Mr Howlin said the Government has also managed to negotiate with the Troika to allocate €2bn that will eventually be raised by the sale of state assets to job promotion.
It was originally dictated that all money was to go towards paying off the county's European debt.
"We have in previous interactions with the Troika been pushing this point," said Mr Howlin.
"When we came into Government, the position was that no money could be spent on anything except freeing up our debts.
"We have been consistent in pushing that and I'm glad to say we made progress in that regard."
The minister insisted that being given more time to sell the country's assets was in no way considered a failure.
"There was no requirement by the end of 2011 to sell any State assets. What's understood is there will be an ambitious programme of State asset sales and we are working towards that," said Mr Howlin.

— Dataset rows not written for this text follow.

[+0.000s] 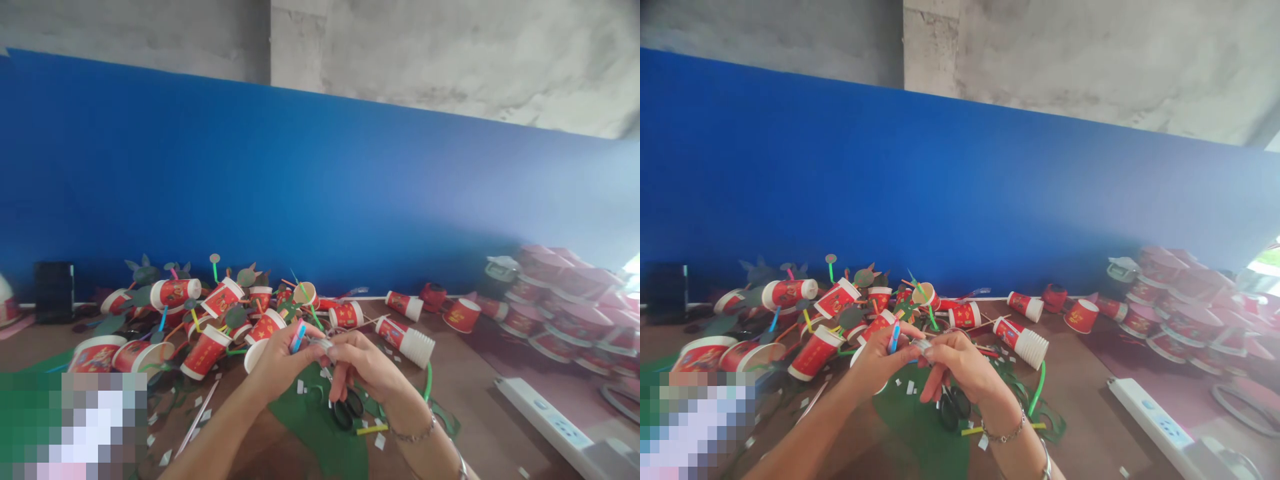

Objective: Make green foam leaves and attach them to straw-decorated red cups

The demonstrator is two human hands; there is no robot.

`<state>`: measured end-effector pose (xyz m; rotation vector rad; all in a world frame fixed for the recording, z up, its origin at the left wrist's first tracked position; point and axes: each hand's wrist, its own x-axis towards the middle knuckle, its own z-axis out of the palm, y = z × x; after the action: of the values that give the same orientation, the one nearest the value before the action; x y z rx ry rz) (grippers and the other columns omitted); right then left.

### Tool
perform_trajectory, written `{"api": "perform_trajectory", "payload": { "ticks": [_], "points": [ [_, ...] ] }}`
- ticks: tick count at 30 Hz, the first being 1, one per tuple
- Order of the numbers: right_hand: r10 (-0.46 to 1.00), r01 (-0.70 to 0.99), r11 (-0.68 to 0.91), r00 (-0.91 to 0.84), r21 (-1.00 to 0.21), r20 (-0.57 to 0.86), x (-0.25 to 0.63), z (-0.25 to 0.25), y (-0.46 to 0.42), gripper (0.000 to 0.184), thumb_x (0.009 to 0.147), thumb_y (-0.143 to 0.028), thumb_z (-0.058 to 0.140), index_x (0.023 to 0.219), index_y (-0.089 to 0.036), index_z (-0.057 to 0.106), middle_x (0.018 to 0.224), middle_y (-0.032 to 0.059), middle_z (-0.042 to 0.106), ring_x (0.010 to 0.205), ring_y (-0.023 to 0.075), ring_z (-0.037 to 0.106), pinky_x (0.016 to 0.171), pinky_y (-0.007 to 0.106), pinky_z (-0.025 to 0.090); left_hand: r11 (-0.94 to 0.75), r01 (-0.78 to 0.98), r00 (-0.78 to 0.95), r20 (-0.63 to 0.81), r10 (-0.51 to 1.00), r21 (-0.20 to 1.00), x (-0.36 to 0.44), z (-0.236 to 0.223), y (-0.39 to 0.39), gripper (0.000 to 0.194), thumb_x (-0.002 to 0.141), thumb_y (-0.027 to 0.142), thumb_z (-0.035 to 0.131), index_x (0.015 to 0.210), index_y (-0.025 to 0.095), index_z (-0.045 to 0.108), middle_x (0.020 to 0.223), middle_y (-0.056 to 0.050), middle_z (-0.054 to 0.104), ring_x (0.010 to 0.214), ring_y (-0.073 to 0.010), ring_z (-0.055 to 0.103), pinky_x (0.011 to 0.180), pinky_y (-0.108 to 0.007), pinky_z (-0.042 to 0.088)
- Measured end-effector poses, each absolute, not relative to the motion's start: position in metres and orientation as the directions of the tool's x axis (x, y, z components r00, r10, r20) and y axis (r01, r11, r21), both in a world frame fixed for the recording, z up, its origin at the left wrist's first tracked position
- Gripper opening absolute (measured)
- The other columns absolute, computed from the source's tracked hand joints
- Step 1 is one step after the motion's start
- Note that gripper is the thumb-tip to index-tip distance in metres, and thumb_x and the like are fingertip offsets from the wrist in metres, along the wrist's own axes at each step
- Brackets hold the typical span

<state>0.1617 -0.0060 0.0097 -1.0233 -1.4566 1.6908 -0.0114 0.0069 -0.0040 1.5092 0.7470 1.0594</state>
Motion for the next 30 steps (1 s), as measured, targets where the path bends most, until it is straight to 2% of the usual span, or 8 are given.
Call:
{"api": "perform_trajectory", "payload": {
  "ticks": [4,10,18,22,25,27,30],
  "points": [
    [0.88,0.012,-0.138,-0.458,-0.99,-0.129,0.161,0.01,-0.006,0.022,0.076,-0.03,0.05,0.068,-0.011,0.06,0.047,0.0048,0.067,0.031,0.0093,0.052,0.034,0.017,0.026,-0.235,-0.061,0.394,0.24,0.887,0.97,-0.012,-0.004,0.007,0.017,0.078,0.033,0.065,0.088,0.02,0.063,0.065,0.002,0.067,0.064,-0.0154,0.062,0.06,-0.025,0.044],
    [0.863,-0.005,-0.124,-0.494,-0.992,-0.105,0.167,0.017,-0.008,0.025,0.077,-0.034,0.052,0.082,-0.011,0.061,0.057,0.0074,0.072,0.042,0.0117,0.059,0.039,0.018,0.031,-0.275,-0.07,0.388,0.28,0.878,0.959,-0.014,-0.008,0.009,0.024,0.077,0.04,0.065,0.089,0.019,0.063,0.07,-0.001,0.069,0.068,-0.0178,0.063,0.065,-0.028,0.046],
    [0.873,0.025,-0.139,-0.469,-0.99,-0.134,0.166,0.012,-0.007,0.026,0.074,-0.036,0.053,0.069,-0.012,0.058,0.048,0.0053,0.068,0.033,0.0097,0.053,0.035,0.017,0.025,-0.282,0.041,0.391,0.244,0.887,0.959,-0.014,0.002,0.001,0.021,0.079,0.038,0.063,0.089,0.02,0.064,0.067,0.001,0.066,0.065,-0.0159,0.059,0.061,-0.025,0.042],
    [0.895,0.07,-0.135,-0.419,-0.988,-0.152,0.164,0.012,-0.005,0.028,0.076,-0.038,0.051,0.067,-0.013,0.056,0.047,0.0053,0.067,0.033,0.0096,0.052,0.035,0.018,0.023,-0.272,0.062,0.397,0.227,0.889,0.96,-0.014,0.006,0.001,0.019,0.079,0.037,0.061,0.086,0.02,0.062,0.072,0.001,0.064,0.07,-0.0161,0.059,0.064,-0.025,0.043],
    [0.954,0.076,-0.019,-0.297,-0.997,-0.041,0.163,0.017,-0.004,0.03,0.08,-0.042,0.052,0.088,-0.014,0.058,0.051,0.0029,0.067,0.038,0.0107,0.053,0.038,0.019,0.027,-0.231,0.082,0.287,0.199,0.937,0.97,-0.01,0.005,0.003,0.019,0.079,0.038,0.061,0.079,0.019,0.055,0.061,0.006,0.054,0.057,-0.0104,0.05,0.055,-0.021,0.039],
    [0.977,0.091,0.102,-0.198,-0.991,0.083,0.161,0.02,-0.005,0.028,0.081,-0.039,0.053,0.098,-0.016,0.055,0.052,-0.0008,0.064,0.043,0.0111,0.052,0.042,0.02,0.032,-0.101,0.018,0.183,0.096,0.979,0.995,-0.005,0.002,0.005,0.024,0.077,0.042,0.061,0.079,0.021,0.049,0.049,0.011,0.04,0.043,-0.0065,0.036,0.043,-0.018,0.029],
    [0.965,0.262,0.254,-0.126,-0.931,0.228,0.154,0.02,-0.008,0.012,0.079,-0.029,0.055,0.085,-0.019,0.056,0.057,-0.0016,0.059,0.052,0.0123,0.052,0.05,0.024,0.04,0.107,-0.157,0.189,-0.077,0.979,0.982,0.002,-0.002,0.005,0.037,0.071,0.053,0.064,0.079,0.023,0.043,0.039,0.015,0.027,0.033,-0.0046,0.019,0.034,-0.017,0.012]
  ]
}}
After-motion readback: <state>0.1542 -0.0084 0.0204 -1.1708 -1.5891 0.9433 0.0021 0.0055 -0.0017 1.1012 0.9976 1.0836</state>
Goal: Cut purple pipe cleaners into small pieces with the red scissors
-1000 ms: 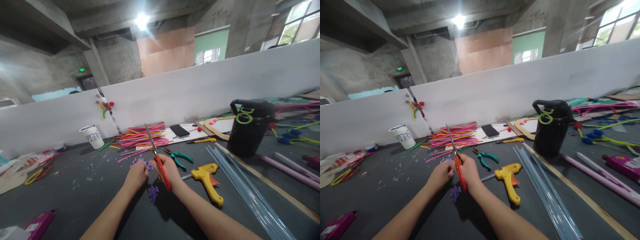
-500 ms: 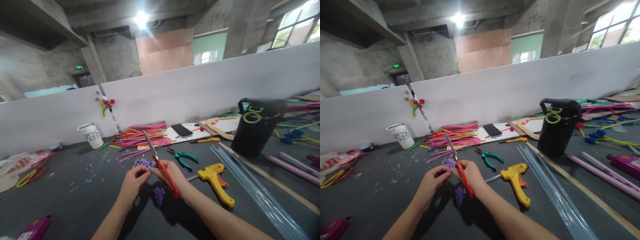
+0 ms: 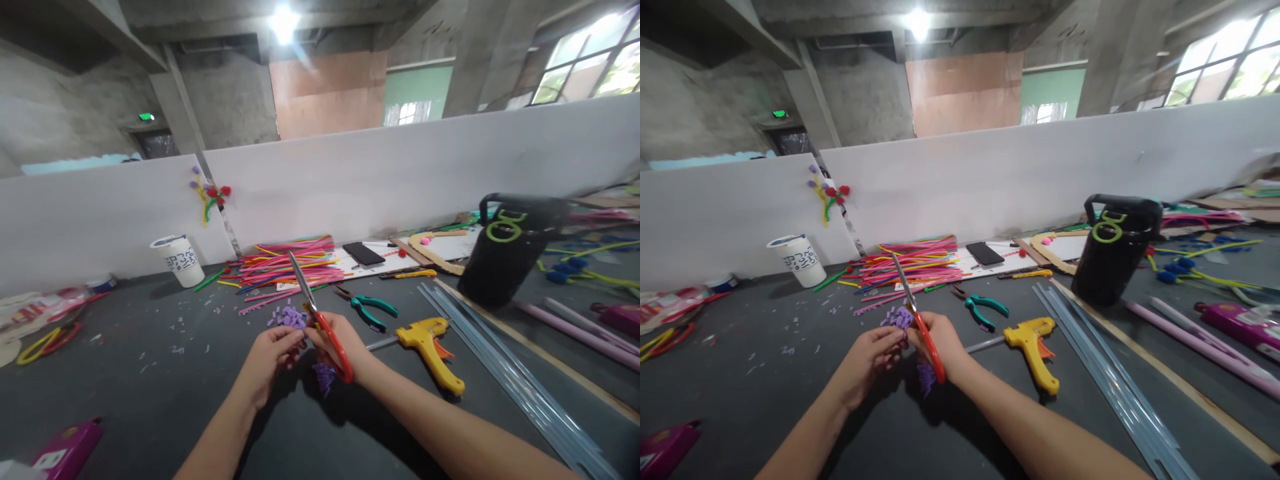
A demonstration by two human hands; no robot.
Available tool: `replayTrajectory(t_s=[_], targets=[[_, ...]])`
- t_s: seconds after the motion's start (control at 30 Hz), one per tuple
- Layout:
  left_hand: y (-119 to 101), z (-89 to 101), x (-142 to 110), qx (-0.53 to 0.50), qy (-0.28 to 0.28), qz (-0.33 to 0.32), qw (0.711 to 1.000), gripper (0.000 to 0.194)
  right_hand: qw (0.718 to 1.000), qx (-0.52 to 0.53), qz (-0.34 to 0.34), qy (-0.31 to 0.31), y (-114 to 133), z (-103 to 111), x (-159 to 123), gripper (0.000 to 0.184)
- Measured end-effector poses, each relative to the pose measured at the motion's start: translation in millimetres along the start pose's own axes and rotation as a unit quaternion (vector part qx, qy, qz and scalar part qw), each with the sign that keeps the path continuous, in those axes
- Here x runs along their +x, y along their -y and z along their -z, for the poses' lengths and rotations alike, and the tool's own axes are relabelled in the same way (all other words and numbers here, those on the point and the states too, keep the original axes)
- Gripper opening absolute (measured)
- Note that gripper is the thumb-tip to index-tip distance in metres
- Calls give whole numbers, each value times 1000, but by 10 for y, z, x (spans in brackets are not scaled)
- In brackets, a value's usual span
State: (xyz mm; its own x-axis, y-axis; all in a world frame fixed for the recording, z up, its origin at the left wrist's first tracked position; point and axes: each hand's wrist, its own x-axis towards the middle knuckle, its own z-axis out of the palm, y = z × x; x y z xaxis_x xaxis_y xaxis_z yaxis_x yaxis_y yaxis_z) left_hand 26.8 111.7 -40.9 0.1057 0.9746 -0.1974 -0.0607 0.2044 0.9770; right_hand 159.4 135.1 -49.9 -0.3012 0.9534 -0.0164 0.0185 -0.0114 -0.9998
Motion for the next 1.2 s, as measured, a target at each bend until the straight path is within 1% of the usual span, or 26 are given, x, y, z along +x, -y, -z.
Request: replayTrajectory(t_s=[0.13,0.3,0.43,0.63,0.7,0.83,0.87,0.97,1.1,1.2], targets=[[-15,16,-25,-48,41,30,998,21,1000,-11,14,-6,74,-43,-56,3],[-47,-5,-83,-82,76,42,993,13,999,-26,26,-15,208,-20,-217,6],[-87,-30,-135,-73,97,20,992,19,999,-18,8,-27,269,-23,-330,10],[-205,-13,-193,-6,133,-13,991,20,998,25,1,-55,336,-100,-428,16],[-236,29,-207,-2,132,-17,991,20,998,36,10,-54,361,-136,-444,17],[-212,108,-243,-10,84,-20,996,32,999,39,19,-33,389,-212,-475,15],[-193,112,-257,-11,80,-18,997,34,999,32,16,-29,391,-228,-486,14],[-143,81,-312,-30,111,-11,993,27,1000,-6,2,-30,392,-252,-528,10],[-137,16,-382,-63,142,5,988,21,997,-35,23,-65,402,-224,-589,9],[-142,4,-407,-75,155,17,985,13,997,-36,26,-66,399,-201,-626,9]])
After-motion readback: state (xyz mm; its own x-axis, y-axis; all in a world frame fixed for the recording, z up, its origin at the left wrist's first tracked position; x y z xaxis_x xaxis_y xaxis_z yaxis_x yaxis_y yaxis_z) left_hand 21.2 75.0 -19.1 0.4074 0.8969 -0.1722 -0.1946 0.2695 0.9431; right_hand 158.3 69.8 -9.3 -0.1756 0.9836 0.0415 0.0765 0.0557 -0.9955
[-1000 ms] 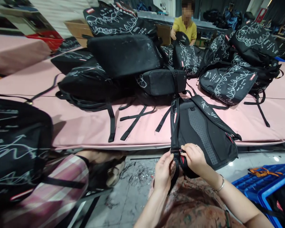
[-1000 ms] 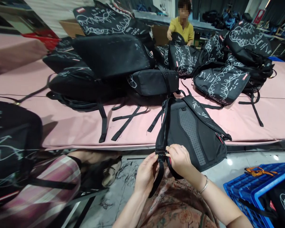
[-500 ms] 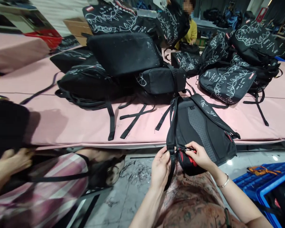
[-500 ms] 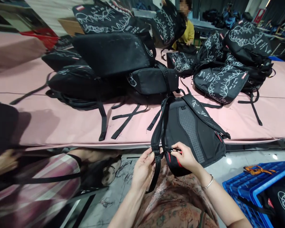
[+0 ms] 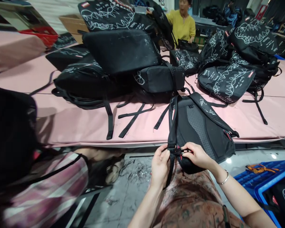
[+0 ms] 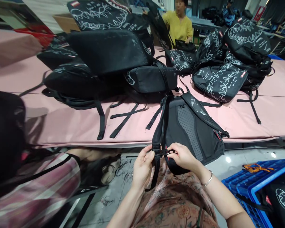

"We're not going to do any fire sales and we are not going to do anything that would strategically damage the economy's means of going forward."
Companies that will eventually be sold are expected to include ESB, Bord Gais, Aer Lingus and Bord na Mona.
In response to Mr Howlin's claims, the Commission refused to confirm whether it has changed its position on the sale of State assets to allow a portion of money raised to go towards job creation.
Istvan Szekely, director of economic and financial affairs at the European Commission, said plans had not yet been finalised about the Irish proposals.
"We would like to understand their plans for asset sales and I understand this is in the process," said Mr Szekely.
"When we see the plans we will encourage the authorities to be ambitious. Once we see an ambitious programme there then we can sit down and discuss matters."
Mr Howlin revealed that a group is currently putting together a strategic plan for the sale of State assets, which he expects to report by the end of February.